Postmodern anti-science attitudes?

John “not Jaws” Williams writes:

For some time, I’ve noticed postmodernist views cropping up in the magazine Science, mostly in the book reviews. In the 23 Feb 2024 issue, however, they arrived full blown in a set of opinion pieces about genetics education (e.g., Duncan et al., Vol. 383, Issue 6685, pp. 826-828, excerpt below):

“The methods of conducting genetics research and its outcomes are steeped in, and influenced by, power and privilege dynamics in broader society. The kinds of questions asked, biological differences sought, and how populations are defined and examined are all informed by the respective dominant culture (often Eurocentric, white, economically privileged, masculine, and heteronormative) and its predominant ways of knowing and being (3). Findings from human genetics and genomics research subsequently play into existing sociopolitical dynamics by providing support for claims about putative differences between groups and the prevalence of particular traits in particular groups (3). Historically, such research has been used in support of eugenic movements to legitimize forced sterilization and genocides. Yet it would be a mistake to assume that such research is merely a discredited past relic, a stain on the otherwise objective and rational track record of genetic research. Rather, it was mainstream work conducted by prominent researchers and supported by major professional societies. The reality is that some modern human genetics is still informed by the same racist logic (4).” (Duncan et al., The sociopolitical in human genetics education; (3.) J. A. Hamilton, B. Subramaniam, A. Willey, Fem. Stud. 43, 612 (2017). (4.) A. C. F. Lewis et al., Science 376, 250 (2022).
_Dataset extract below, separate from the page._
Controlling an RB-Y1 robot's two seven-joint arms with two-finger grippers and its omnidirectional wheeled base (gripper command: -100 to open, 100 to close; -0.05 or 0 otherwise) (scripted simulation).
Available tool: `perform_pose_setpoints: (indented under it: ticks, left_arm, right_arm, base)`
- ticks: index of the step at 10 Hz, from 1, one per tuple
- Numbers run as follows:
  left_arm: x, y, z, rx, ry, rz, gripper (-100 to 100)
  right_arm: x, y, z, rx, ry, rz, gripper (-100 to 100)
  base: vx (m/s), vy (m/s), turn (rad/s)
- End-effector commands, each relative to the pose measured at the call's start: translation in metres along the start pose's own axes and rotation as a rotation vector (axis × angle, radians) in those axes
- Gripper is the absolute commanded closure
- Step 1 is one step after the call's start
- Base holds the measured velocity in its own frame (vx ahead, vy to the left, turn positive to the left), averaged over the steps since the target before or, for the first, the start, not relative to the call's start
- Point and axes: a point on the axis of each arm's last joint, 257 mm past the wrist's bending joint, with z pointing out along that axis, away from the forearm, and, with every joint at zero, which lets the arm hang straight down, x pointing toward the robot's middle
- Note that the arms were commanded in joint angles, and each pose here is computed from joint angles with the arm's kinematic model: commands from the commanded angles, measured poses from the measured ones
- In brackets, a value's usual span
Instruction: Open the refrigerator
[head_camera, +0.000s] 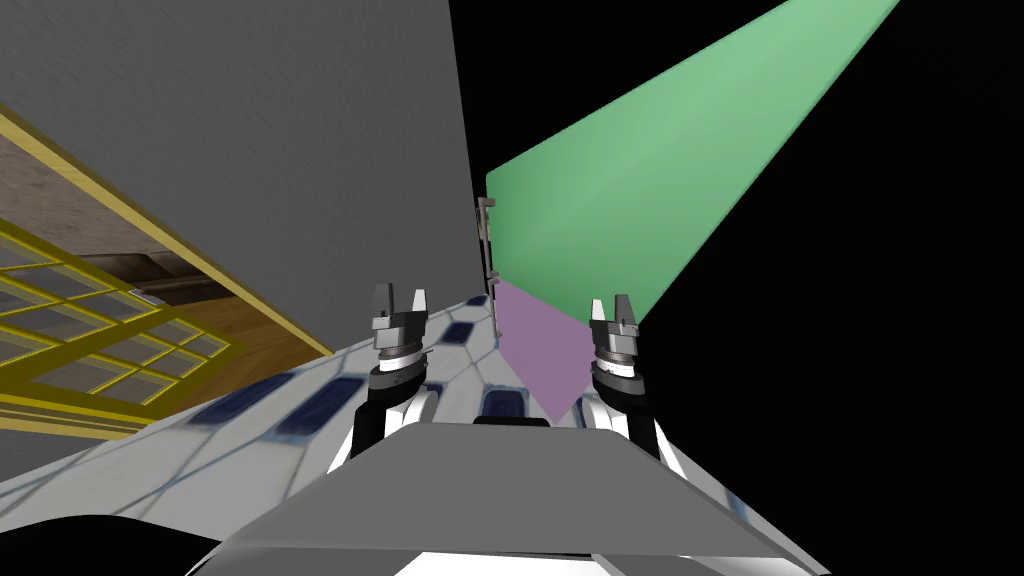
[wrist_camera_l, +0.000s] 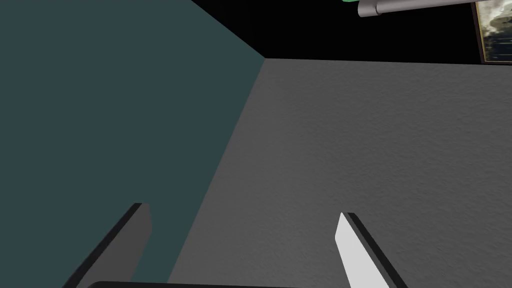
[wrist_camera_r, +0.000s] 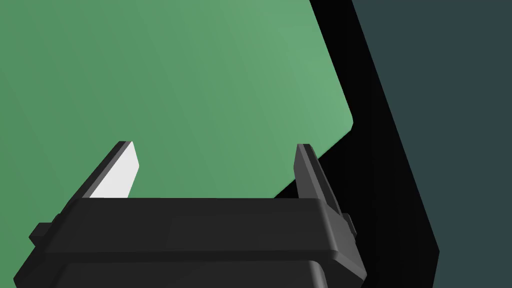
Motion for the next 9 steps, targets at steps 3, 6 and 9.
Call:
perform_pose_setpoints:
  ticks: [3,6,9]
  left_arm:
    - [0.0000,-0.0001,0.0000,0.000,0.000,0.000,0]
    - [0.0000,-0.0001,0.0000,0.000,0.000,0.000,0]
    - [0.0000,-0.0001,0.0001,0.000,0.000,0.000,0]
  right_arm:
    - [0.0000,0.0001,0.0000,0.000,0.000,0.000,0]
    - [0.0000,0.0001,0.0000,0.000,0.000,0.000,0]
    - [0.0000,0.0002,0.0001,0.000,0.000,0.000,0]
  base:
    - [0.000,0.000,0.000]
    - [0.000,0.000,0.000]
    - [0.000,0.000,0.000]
Well, yes, science is done by people, and is subject to all the silly and sometimes pernicious stuff that goes with that, but this seems overblown, to say the least, and not that well founded. For example, ref. 4 argues against using any geographically based categories for genetic variation among people, by showing that the clustering evident in geographically based genetic samples is not apparent in BioMe data from New York, where almost everyone is from somewhere else – therefore, the geographical clusters are a “by-product of sampling strategy” [see their Fig. 1].

As an old progressive, I more or less agree with a lot of the points Duncan et al. make, but I still find their essay alarming. Duncan et al. do acknowledge that science can produce “knowledge that is credible and valuable,” but postmodernists by and large assume that since scientific knowledge is socially created, like other kinds of knowledge, it should not be “privileged” over other ways of knowing. I see this where I live in NW California, where some involved with environmental restoration want to put “indigenous science” on a par with regular science. However, I have the sneaking suspicion that postmodernists also want to claim that their “way of knowing” is best – this fairly oozes out of the language quoted above.

Perhaps the main thing that bothers me about Duncan et al. is that they say nothing about the role of genetics in undermining the ideas they complain about, such as the notion that races are “real.” There is nothing, for example, about Lewontin’s celebrated 1972 paper showing that, averaged over loci, there is much more genetic diversity within rather than among groups. This gets to the question: given that genetics has been misused in the past, what should people teaching genetics now do about it? My sense is that the most important thing is to teach genetics well; that showing students why the concept of races as biological categories doesn’t make sense is more persuasive than telling them that it doesn’t.

Yeah, I know that the above is about genetics, not statistics, but I expect that statistics have been used to support the “respective dominant culture,” too.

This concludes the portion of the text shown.